Human Activity Recognition

My goal is to determine if it is feasible that wearable devices can be used to determine what activities you are doing.

The increase in living standards in our society has brought some mixed blessings. On the one hand, we have abundant food supplies (in some parts of the world), and we tend to live longer, but on the other hand, our sedentary lifestyle has lead to an obesity epidemic and seems linked to sharp decreases in quality of life during our golden years.

With the advent of wearable devices (i.e., Fitbit), the field of human activity recognition (HAR) has gotten a boost. Our hope is that accurate monitoring of human activity will lead us to a better understanding of the link between a sedentary lifestyle and its effects on our health, and also we hope that it should allow us to gently nudge individuals towards a more active lifestyle using by monitoring and positive reinforcement.

Activity identification presents many challenges, one being how to account for the differences in body sizes which leads to individuals displaying different ranges of motion when performing any one activity.

Top

The Dataset

I set out to test if we can use the sensor signals in wearable devices to determine what activity we are performing. To do this, I used a dataset that comprised the data from 18 different activities, performed by nine individuals wearing three inertial devices.

One of the inertial devices was worn on the ankle, another one on the wrist, and another around the chest area.

alt text

Information about this dataset can be found in the reference at the end of this article and here: Dataset Source

Top

Preparing the Data

After importing the data, I dropped the features that included individual identifier information and features different from motion or inertia (i.e., subject, heart vari, temperature). I also dropped the information from a second accelerometer in each device that tended to saturate (the range of accelerations detected was too small for some high impact activities such as running), and I also dropped the information from a magnetometer deemed irrelevant by the researchers that collected the data.

Exploring the Data

The data comprised a total of approximately 1.9 million samples distributed across 12 activities and nine subjects.

Other than the data for subject 109 with only 7 thousand samples, the data doesn’t seem to present huge imbalances regarding activity or subjects.

The number of sample per activity ranged from 47 thousand (jumping rope) to 230 thousand (ironing), and the number of samples per subject ranged between 170 thousand and 270 thousand samples.

alt text

alt text

Top

The Process

Establishing a Baseline

Before doing any feature engineering, I wanted to establish a baseline by measuring the average accuracy of three different algorithms using 5-fold stratified cross-validation across the entire dataset using all remaining sensor features.

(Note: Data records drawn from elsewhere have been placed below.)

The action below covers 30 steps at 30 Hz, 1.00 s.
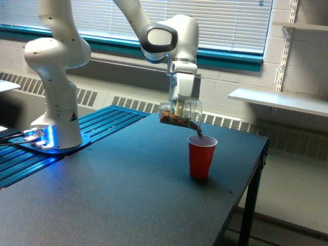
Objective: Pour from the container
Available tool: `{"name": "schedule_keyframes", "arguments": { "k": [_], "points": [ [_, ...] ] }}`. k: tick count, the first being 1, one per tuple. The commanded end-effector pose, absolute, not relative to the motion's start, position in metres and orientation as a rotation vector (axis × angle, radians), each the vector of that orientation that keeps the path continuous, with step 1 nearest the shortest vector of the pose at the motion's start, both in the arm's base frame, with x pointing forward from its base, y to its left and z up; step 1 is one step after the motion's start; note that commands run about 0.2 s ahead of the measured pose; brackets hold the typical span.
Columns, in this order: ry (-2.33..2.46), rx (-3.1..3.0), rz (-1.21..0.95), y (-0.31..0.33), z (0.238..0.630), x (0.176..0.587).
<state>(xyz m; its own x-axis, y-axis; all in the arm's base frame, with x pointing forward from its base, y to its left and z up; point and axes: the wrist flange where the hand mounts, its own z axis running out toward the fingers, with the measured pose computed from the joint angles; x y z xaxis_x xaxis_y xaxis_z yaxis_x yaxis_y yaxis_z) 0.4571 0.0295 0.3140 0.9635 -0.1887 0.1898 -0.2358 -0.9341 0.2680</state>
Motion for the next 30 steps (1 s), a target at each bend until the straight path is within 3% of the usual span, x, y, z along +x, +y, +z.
{"name": "schedule_keyframes", "arguments": {
  "k": [1, 30],
  "points": [
    [-0.296, 2.808, 0.224, 0.0346, 0.3166, 0.4602],
    [-0.225, 2.775, 0.139, 0.0387, 0.3166, 0.4639]
  ]
}}
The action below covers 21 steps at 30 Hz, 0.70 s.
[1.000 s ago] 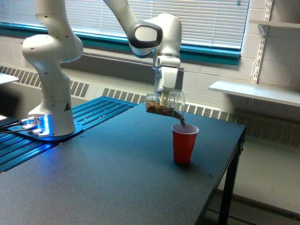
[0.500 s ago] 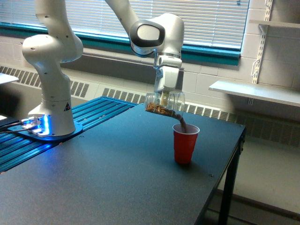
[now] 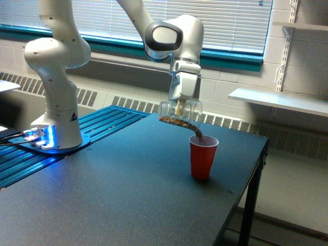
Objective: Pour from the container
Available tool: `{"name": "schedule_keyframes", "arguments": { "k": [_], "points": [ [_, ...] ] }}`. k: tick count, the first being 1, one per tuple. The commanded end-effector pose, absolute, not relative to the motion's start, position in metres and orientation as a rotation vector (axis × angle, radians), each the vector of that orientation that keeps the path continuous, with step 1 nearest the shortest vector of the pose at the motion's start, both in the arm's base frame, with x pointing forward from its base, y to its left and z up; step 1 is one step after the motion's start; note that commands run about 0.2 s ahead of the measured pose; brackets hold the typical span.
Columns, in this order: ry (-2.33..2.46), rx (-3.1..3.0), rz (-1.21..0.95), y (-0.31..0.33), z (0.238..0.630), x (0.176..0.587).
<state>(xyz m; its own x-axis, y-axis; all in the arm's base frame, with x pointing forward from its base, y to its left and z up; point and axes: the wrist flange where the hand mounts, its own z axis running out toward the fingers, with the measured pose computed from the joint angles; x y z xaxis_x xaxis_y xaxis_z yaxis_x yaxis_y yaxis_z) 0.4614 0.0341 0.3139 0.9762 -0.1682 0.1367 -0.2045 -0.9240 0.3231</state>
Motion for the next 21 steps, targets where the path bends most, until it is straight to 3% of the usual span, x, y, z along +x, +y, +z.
{"name": "schedule_keyframes", "arguments": {
  "k": [1, 21],
  "points": [
    [-0.224, 2.775, 0.137, 0.0389, 0.3164, 0.4639],
    [-0.199, 2.763, 0.067, 0.0424, 0.3225, 0.4679]
  ]
}}
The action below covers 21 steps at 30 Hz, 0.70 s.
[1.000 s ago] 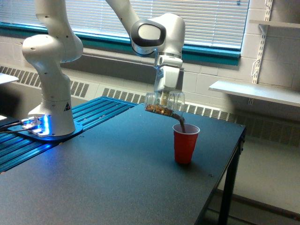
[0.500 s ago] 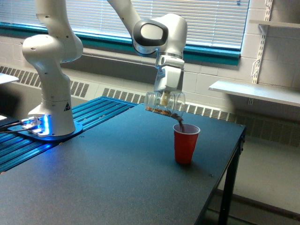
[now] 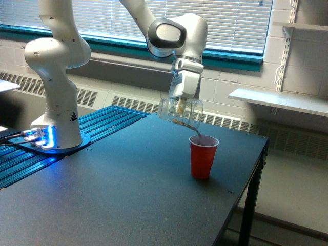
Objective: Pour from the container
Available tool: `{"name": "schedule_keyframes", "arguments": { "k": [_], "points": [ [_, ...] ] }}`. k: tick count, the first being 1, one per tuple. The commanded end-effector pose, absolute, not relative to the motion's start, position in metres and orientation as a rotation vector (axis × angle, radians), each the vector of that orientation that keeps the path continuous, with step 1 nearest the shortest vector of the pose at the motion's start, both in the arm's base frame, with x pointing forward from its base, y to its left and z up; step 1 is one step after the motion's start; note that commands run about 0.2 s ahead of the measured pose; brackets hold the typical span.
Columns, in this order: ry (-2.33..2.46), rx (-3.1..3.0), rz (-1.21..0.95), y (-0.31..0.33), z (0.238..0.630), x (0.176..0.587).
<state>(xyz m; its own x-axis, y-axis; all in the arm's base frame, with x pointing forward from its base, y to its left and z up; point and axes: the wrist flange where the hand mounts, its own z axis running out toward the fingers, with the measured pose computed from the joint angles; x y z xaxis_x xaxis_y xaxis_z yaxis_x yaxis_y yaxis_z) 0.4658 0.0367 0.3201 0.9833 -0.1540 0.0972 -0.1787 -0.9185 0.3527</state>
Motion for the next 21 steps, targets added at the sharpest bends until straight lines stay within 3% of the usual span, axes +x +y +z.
{"name": "schedule_keyframes", "arguments": {
  "k": [1, 21],
  "points": [
    [-0.195, 2.764, 0.063, 0.0423, 0.3229, 0.468],
    [-0.219, 2.82, 0.046, 0.0362, 0.3253, 0.468]
  ]
}}
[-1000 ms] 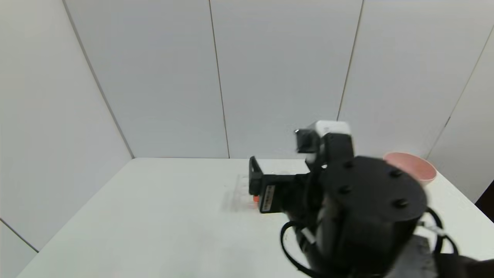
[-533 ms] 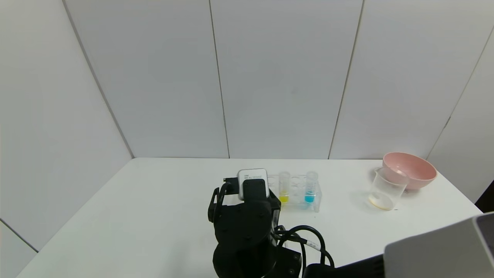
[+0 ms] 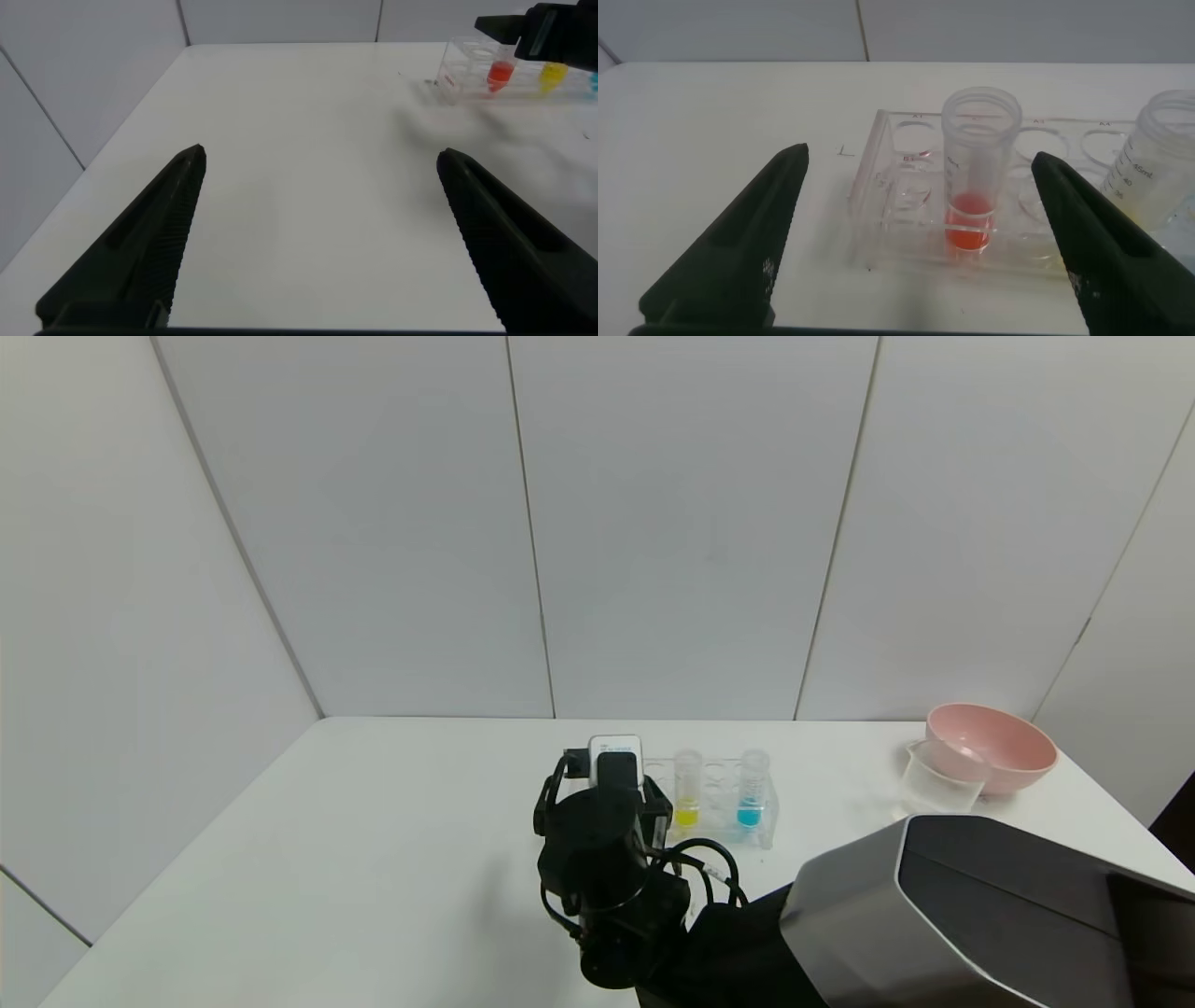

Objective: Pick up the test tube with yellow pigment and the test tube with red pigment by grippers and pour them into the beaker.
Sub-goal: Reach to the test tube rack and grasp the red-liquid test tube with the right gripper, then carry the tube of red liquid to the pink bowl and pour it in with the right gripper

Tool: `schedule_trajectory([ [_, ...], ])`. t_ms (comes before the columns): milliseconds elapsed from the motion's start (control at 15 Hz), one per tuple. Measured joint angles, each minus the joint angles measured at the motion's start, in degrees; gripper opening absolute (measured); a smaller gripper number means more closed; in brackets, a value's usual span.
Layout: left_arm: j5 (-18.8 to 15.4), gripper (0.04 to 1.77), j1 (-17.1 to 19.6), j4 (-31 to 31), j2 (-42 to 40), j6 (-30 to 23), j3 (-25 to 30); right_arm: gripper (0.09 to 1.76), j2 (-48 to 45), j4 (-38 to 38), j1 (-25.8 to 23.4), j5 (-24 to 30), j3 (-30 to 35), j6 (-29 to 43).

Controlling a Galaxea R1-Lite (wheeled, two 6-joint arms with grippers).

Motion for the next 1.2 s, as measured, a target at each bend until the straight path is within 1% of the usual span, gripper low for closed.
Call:
schedule_trajectory([
  [267, 0.0, 1.76, 0.0, 0.0, 0.0, 0.0, 0.0, 1.71, 2.76, 1.54, -3.28, 1.61, -3.24, -0.33],
  [467, 0.0, 1.76, 0.0, 0.0, 0.0, 0.0, 0.0, 1.71, 3.66, 1.62, -4.3, 3.5, -4.38, -0.4],
  [533, 0.0, 1.76, 0.0, 0.0, 0.0, 0.0, 0.0, 1.6, 3.85, 1.67, -4.44, 3.96, -4.71, -0.44],
  [600, 0.0, 1.76, 0.0, 0.0, 0.0, 0.0, 0.0, 1.41, 4.1, 1.84, -4.63, 4.11, -5.03, -0.63],
  [733, 0.0, 1.76, 0.0, 0.0, 0.0, 0.0, 0.0, 1.12, 4.51, 2.06, -4.83, 4.1, -5.58, -0.88],
  [800, 0.0, 1.76, 0.0, 0.0, 0.0, 0.02, 0.0, 0.99, 4.68, 2.06, -4.91, 4.1, -5.69, -0.88],
  [933, 0.0, 1.76, 0.0, 0.0, 0.0, 0.0, 0.0, 0.8, 4.93, 2.06, -5.13, 4.1, -5.75, -0.82],
  [1000, 0.0, 1.76, 0.0, 0.0, 0.0, 0.0, 0.0, 0.59, 5.03, 2.08, -5.27, 4.13, -5.78, -0.84],
  [1067, 0.0, 1.76, 0.0, 0.0, 0.0, 0.0, 0.0, 0.56, 5.1, 2.15, -5.33, 4.1, -5.78, -0.85],
  [1200, 0.0, 1.76, 0.0, 0.0, 0.0, 0.0, 0.0, 0.56, 5.14, 2.12, -5.33, 4.13, -5.78, -0.85],
])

I did this on three different classifiers: K-Nearest Neighbors (KNN), NaiveBayes (NB), and RandomForest (RF).

I want to see if we could achieve greater than 90% accuracy across each activity, and if so, I wanted to check if could we achieve greater than 90% accuracy with one or two sensors instead of all three.

  Accuracy f-1 Score
KNN 99 99
gaussNB 75 75
RandomForest 99 99

I used the scikit-learn default settings when defining the models. KNN uses ten only neighbors by default, and the random forest algorithm depth is automatically determined so that all leaves in the trees contain only one class. This can lead to overfitting, which I suspect is what is happening here with our default KNN and RF classifiers.

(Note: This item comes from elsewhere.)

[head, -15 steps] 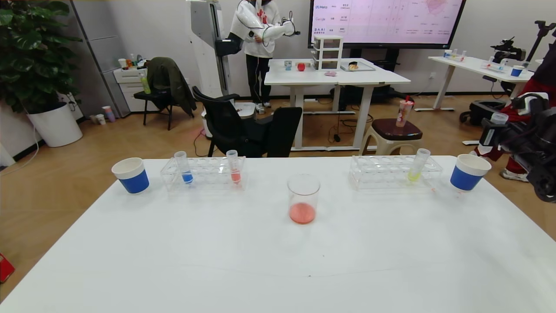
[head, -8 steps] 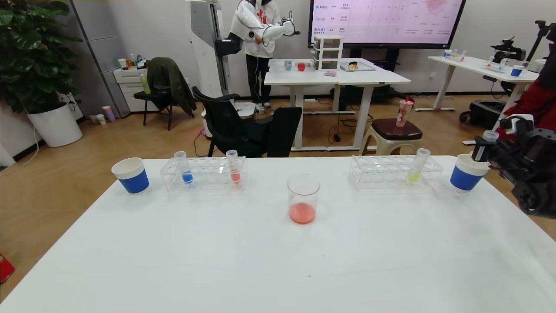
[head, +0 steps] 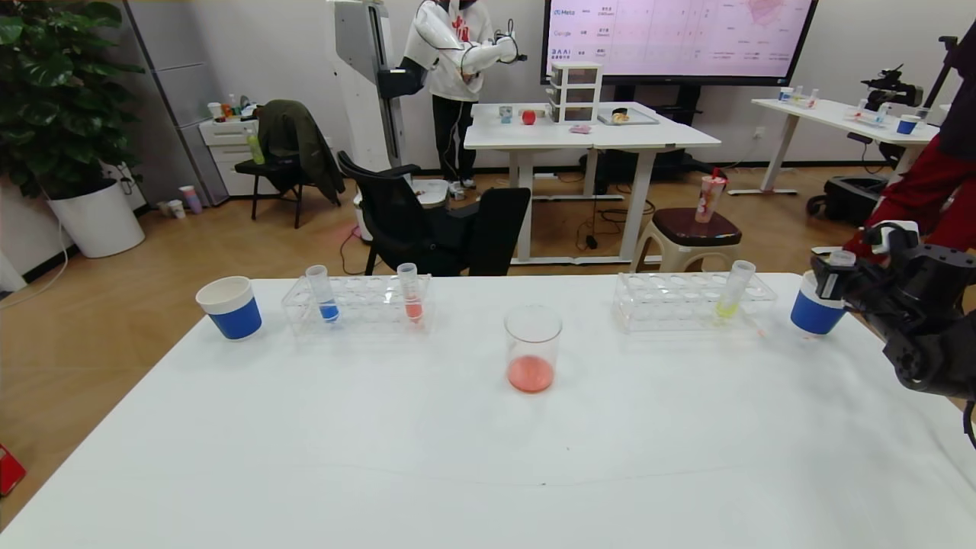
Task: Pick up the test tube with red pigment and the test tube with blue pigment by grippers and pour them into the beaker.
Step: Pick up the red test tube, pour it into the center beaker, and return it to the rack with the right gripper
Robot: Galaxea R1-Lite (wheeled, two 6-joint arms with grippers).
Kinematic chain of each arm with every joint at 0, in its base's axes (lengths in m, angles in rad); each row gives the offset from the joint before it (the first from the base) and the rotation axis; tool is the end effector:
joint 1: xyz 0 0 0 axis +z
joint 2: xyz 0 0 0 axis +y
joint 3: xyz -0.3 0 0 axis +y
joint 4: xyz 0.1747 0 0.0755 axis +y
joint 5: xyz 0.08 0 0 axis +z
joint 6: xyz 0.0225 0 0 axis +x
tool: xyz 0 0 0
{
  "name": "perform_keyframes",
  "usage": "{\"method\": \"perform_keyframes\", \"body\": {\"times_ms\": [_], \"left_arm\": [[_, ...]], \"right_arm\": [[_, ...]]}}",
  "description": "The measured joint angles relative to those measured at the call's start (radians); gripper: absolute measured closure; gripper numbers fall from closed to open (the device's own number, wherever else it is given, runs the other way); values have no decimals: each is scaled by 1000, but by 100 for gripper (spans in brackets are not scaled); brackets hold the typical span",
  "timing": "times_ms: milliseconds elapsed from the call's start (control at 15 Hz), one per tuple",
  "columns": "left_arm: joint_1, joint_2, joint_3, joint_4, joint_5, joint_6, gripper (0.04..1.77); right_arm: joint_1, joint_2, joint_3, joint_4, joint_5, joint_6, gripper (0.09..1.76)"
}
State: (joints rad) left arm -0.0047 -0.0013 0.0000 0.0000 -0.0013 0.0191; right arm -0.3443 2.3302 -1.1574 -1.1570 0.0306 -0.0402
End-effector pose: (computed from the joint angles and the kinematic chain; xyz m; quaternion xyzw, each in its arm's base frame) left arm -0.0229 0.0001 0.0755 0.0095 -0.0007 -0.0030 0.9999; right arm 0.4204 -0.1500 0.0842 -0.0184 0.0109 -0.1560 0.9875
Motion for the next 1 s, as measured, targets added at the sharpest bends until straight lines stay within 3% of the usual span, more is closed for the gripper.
{"method": "perform_keyframes", "body": {"times_ms": [67,133,600,1000], "left_arm": [[0,0,0,0,0,1,6],[0,0,0,0,0,1,6],[0,0,0,0,0,0,6],[0,0,0,0,0,1,6]], "right_arm": [[1,1,0,-14,0,0,33],[3,3,-1,-40,0,-2,15],[57,-35,-9,-121,10,-5,12],[271,-253,77,-61,0,-4,12]]}}
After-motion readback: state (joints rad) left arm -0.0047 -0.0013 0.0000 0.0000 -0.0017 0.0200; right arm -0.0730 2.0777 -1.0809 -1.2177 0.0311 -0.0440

Given the poor results obtained by the Naive Bayes classifier, I decided to drop efforts of using it and focus on the KNN and Random Forest classifiers.

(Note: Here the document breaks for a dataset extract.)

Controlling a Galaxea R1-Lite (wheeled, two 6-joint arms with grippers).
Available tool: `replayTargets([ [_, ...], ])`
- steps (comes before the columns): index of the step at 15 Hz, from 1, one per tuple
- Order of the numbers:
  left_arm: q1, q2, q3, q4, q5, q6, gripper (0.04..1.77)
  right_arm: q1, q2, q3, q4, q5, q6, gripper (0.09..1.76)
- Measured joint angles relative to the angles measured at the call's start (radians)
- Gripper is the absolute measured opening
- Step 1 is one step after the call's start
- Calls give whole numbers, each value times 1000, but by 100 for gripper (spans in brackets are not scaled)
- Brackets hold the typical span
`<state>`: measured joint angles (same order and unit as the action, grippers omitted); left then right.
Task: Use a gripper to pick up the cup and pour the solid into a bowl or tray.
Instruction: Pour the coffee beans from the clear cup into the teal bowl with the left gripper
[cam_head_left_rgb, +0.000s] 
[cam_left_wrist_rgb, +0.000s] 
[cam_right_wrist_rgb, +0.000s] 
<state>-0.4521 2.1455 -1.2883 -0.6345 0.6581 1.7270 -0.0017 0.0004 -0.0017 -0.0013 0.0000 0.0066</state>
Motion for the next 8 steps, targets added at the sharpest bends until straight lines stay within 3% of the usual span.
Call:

To further check the possibility of overfitting the data, I separated my data into a training and test set using a 66/33 split, fitted the classifiers on the training set and evaluated the precision, recall, and f1-score for each class on the test set.

Top

Results for KNN

class precision recall f1-score
1 1.00 1.00 1.00
2 1.00 1.00 1.00
3 1.00 1.00 1.00
4 0.99 1.00 0.99
5 1.00 1.00 1.00
6 1.00 1.00 1.00
7 0.99 0.99 0.99
12 1.00 0.99 1.00
13 1.00 0.99 1.00
16 1.00 1.00 1.00
17 1.00 1.00 1.00
24 1.00 1.00 1.00
avg/total 1.00 1.00 1.00

I obtained similar results for my Random Forest classifier. Having 100% precision and recall across all classes increases my suspicions that we are overfitting the training data, and decide to generate learning curves for both classifiers.

Top

Learning Curves

Using features from all sensors, I generated learning curves for my Random Forest classifier where I varied the maximum allowed depth to a value in the range 15 to 35 and did the same for the KNN classifier by varying the number of neighbors to a value in the range 15 to 45.

alt text

Analyzing the learning curves of the Random Forest classifier we can see that for max tree depths above 15 levels, the accuracy of the classifier on the training data did not decrease when increasing the training sample size confirming my suspicion that the baseline Random Forest classifier was overfitted. As expected we can see that in all cases the accuracy of the classifier on the test data increased as the training sample size increased.

Decreasing our model complexity helped with our overfitting, but as expected came at the expense of reduced accuracy on our test set which now is showing about 94% accuracy when using all of our training data.

Unfortunately, it seems that increasing the size of our training set won’t provide us with much increase in accuracy as the slope of our learning curve seems to be tapering off and converging to its asymptotic values.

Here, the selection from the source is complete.